• Task directions:
When responding, copy every record below exactly as it appears.

*** Opening Information ***

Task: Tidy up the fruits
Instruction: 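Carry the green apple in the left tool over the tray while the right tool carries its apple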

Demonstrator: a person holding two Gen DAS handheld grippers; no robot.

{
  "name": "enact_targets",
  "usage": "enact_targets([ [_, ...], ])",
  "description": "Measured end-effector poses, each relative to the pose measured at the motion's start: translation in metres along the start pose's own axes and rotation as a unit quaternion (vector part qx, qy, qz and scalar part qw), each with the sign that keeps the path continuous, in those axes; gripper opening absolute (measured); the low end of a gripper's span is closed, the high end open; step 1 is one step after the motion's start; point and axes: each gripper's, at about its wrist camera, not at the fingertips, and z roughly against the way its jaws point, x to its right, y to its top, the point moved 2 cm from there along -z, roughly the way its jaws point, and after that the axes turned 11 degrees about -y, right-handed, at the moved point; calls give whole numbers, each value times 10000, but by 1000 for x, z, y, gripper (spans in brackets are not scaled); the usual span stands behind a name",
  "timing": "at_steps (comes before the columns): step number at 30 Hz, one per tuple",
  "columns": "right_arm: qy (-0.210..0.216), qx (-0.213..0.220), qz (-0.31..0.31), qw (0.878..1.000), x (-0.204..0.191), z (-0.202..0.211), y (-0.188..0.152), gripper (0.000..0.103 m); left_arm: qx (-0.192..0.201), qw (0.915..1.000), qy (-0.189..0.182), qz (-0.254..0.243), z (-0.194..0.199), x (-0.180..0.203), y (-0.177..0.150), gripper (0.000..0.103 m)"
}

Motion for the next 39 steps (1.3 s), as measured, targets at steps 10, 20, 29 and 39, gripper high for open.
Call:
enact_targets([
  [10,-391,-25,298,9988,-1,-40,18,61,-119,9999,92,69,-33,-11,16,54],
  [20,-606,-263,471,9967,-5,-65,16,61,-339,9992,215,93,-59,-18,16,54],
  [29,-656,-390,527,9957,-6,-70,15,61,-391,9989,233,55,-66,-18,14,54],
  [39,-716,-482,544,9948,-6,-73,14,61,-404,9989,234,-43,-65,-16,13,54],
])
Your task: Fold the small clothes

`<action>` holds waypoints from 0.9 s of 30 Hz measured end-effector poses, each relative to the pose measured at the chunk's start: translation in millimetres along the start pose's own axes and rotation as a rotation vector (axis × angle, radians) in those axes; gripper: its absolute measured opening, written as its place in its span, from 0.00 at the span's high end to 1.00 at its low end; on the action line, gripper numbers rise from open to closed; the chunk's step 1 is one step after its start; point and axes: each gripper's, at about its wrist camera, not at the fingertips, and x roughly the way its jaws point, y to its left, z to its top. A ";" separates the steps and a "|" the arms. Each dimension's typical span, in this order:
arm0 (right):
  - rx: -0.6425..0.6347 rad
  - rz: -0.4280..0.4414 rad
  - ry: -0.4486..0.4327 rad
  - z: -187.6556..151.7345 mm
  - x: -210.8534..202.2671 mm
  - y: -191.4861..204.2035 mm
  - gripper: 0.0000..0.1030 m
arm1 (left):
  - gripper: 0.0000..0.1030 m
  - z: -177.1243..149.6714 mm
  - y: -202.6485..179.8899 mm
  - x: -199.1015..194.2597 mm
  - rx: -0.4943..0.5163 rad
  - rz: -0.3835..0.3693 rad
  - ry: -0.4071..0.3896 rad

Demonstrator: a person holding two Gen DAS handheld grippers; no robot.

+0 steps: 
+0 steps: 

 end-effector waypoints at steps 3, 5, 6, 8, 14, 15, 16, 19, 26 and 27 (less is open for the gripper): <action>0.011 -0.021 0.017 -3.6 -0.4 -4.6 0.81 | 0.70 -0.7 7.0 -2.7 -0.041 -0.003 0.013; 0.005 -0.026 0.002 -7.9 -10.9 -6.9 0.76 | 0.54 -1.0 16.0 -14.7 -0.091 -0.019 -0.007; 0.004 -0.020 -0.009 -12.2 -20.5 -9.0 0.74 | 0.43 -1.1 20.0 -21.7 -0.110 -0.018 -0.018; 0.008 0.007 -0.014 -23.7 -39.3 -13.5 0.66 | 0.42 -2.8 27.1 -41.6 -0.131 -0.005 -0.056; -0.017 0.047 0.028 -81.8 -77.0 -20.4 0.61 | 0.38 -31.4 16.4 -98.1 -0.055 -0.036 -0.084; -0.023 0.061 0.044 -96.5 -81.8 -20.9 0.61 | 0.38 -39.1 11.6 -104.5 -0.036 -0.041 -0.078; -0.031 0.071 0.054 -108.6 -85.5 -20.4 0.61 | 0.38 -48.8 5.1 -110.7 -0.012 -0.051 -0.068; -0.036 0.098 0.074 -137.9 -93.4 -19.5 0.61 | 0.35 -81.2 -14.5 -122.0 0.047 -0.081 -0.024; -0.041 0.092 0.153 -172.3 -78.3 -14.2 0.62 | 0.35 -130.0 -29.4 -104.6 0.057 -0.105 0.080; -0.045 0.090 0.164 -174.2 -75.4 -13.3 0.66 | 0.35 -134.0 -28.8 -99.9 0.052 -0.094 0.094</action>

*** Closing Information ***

• Written solution:
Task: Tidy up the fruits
Instruction: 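Carry the green apple in the left tool over the tray while the right tool carries its apple
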
Demonstrator: a person holding two Gen DAS handheld grippers; no robot.

{
  "name": "enact_targets",
  "usage": "enact_targets([ [_, ...], ])",
  "description": "Measured end-effector poses, each relative to the pose measured at the motion's start: translation in metres along the start pose's own axes and rotation as a unit quaternion (vector part qx, qy, qz and scalar part qw), each with the sign that keeps the path continuous, in those axes; gripper opening absolute (measured); the low end of a gripper's span is closed, the high end open; step 1 is one step after the motion's start; point and axes: each gripper's, at about its wrist camera, not at the fingertips, and z roughly against the way its jaws point, x to its right, y to its top, the point moved 2 cm from there along -z, roughly the way its jaws point, and after that the axes turned 11 degrees about -y, right-handed, at the moved point; calls give whole numbers, each value times 10000, but by 1000 for x, z, y, gripper (spans in brackets are not scaled); the usual span stands behind a name",
  "timing": "at_steps (comes before the columns): step number at 30 Hz, one per tuple",
  "columns": "right_arm: qy (-0.210..0.216), qx (-0.213..0.220), qz (-0.31..0.31), qw (0.878..1.000), x (-0.204..0.191), z (-0.202..0.211), y (-0.188..0.152), gripper (0.000..0.103 m); left_arm: qx (-0.192..0.201), qw (0.915..1.000), qy (-0.189..0.182), qz (-0.254..0.243), z (-0.194..0.199), x (-0.180..0.203), y (-0.177..0.150), gripper (0.000..0.103 m)"
}

Motion for the next 39 steps (1.3 s), as measured, targets at steps 10, 20, 29 and 39, gripper high for open.
Call:
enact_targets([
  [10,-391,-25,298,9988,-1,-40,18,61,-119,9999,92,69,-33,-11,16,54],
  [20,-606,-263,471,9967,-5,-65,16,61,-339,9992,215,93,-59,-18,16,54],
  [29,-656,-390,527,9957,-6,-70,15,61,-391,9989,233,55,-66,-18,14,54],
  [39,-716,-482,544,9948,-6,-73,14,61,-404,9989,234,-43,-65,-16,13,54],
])
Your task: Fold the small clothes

`<action>` holds waypoints from 0.9 s of 30 Hz measured end-effector poses, each relative to the pose measured at the chunk's start: translation in millimetres along the start pose's own axes and rotation as a rotation vector (axis × angle, radians) in those axes; gripper: its absolute measured opening, written as its place in its span, from 0.00 at the span's high end to 1.00 at its low end; on the action line, gripper numbers rise from open to closed; the chunk's step 1 is one step after its start; point and axes: each gripper's, at about its wrist camera, not at the fingertips, and x roughly the way its jaws point, y to its left, z to its top. A ";" separates the steps and a "|" the arms. Each dimension's typical span, in this order:
arm0 (right):
  - rx: -0.6425..0.6347 rad
  - rz: -0.4280..0.4414 rad
  - ry: -0.4486..0.4327 rad
  - z: -187.6556..151.7345 mm
  - x: -210.8534..202.2671 mm
  - y: -191.4861..204.2035 mm
  - gripper: 0.0000..0.1030 m
arm1 (left):
  - gripper: 0.0000..0.1030 m
  - z: -177.1243..149.6714 mm
  - y: -202.6485..179.8899 mm
  - x: -199.1015..194.2597 mm
  - rx: -0.4943..0.5163 rad
  - rz: -0.3835..0.3693 rad
  - ry: -0.4071..0.3896 rad

Demonstrator: a person holding two Gen DAS handheld grippers; no robot.

+0 steps: 
+0 steps: 

 end-effector waypoints at steps 3, 5, 6, 8, 14, 15, 16, 19, 26 and 27 (less is open for the gripper): <action>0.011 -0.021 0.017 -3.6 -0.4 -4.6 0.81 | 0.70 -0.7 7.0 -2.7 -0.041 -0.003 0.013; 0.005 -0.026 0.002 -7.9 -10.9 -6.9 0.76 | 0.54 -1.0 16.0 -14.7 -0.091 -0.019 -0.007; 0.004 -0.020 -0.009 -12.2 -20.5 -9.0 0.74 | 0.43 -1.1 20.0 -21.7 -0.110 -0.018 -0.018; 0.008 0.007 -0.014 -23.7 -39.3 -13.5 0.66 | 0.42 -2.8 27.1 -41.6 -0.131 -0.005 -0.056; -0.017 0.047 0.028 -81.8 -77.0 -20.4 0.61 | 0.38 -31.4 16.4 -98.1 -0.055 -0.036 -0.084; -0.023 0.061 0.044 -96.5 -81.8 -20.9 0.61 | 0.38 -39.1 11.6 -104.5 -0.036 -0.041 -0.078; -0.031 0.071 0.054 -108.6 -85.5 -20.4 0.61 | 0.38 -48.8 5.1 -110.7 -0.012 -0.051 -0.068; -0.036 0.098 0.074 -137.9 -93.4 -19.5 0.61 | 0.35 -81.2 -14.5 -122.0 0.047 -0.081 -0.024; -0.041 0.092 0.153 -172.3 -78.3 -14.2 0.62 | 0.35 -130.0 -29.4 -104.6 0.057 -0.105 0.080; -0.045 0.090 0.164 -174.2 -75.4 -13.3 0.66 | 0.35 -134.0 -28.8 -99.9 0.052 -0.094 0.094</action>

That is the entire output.